Женщины вышли наружу, я следом за ними. Прорицательница спрыгнула с крыльца, перед домом ее ожидала другая, с куклой на руках.
«И надо же, прошлый раз прогнала, они опять тут как тут. А ну живо, чтоб я вас тут больше не видела, поганки, шляются тут, людям спокою не дают, ишь повадились!»
«Ты доорешься, ты доорешься», — приговаривала первая, поправляя платок.
«А вот этого-того — не видала? — сказала другая, сунула сверток своей товарке и повернулась задом к крыльцу. — На-кась вот, съешь!» — говорила она из-за спины, подняв юбку и кланяясь.
«Испугала, подумаешь, — отвечала презрительно Мавра Глебовна, — хабалка бесстыдная, тьфу на тебя!»
«А вот тебе еще, вот этого не видала?»
«Как же, испугались мы! И надо же, прогнала их, они снова».
«А вот тебе еще, на-кась вот!»
«Дрянь этакая, еще раз припрешься, я тебе…»
«Дурной глаз наведу, доорешься».
«Только приди попробуй, еще раз увижу…»
«И приду, тебя не спрошусь…»
Обе двинулись в путь, гордо покачиваясь и пыля почернелыми пятками. Мы с Машей стояли на крыльце.
«И ты тоже. Нечего их пускать, чего им тут надо».
Она добавила:
«Боюсь я их.

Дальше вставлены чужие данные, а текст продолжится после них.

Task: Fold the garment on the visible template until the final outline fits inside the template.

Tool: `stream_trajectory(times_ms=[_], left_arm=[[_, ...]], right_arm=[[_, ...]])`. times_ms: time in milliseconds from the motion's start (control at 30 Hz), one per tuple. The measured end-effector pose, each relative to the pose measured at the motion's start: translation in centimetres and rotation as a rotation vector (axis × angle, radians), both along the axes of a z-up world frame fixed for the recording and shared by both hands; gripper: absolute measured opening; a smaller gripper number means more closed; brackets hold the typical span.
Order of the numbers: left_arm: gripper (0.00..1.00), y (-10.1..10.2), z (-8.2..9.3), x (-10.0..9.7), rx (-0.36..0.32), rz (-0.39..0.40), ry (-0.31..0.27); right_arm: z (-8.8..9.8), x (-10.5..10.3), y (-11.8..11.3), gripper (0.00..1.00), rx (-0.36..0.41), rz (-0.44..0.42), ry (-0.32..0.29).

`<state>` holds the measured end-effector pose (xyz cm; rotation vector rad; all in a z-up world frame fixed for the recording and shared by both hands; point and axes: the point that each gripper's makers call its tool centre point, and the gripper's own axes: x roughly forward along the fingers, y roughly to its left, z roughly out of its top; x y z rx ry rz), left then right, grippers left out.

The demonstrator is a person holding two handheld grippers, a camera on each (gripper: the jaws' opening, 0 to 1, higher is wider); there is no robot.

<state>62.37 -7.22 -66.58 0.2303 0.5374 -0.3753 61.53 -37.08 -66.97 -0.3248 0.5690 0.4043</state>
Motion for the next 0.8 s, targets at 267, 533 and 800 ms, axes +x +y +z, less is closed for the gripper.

Еще нагадают чего-нибудь».
«Ты им веришь?»
«Верь не верь, а что цыганка наворожит, то и будет».
«Ты сама тоже гадаешь».
«Я— то? — усмехнулась она. — Это я так, в шутку».
Слегка паЂрило; день был затянут, как кисеей, облаками; леса вдали неясно темнели в лиловой дымке. Немного погодя я побрел к реке.
Я шагал по широкой лесной дороге, и навстречу мне шла фигурка в белом, под белым кружевным зонтиком, каким, может быть, защищались от солнца в чеховские времена. «Роня, — воскликнул я, — какая встреча!»
Она остановилась. Я подошел и сказал:
«Представьте себе, мне сейчас нагадали, что мне не следует появляться за рекой».
«Поэтому вы и пришли?»
Она свернула зонтик и держала его двумя руками за спиной, мы пошли рядом. Замечу, что ее нельзя было назвать хорошенькой; еще тогда, в мой первый визит, я мысленно отнес ее к типу девушки-подростка, который когда-то называли золотушным: худенькая, почти истощенная, с нездоровой голубовато-молочной кожей. Пожалуй, только густые темно-золотистые волосы украшали ее.
«Вот именно. Бросил вызов судьбе».
Как— то сразу в нашем разговоре установилось ранговое различие, оттого ли, что барышня была некрасивой, или из-за разницы лет: я смотрел на нее сверху вниз, и она, очевидно, находила это естественным. Все же я должен был что-то сказать и заметил, что мне нравится ее необычное имя, а как будет полное? Она ответила: Рогнеда, явно стесняясь. Ого, сказал я. Есть такая опера Серова. Любит ли она музыку? В таком роде продолжалась беседа.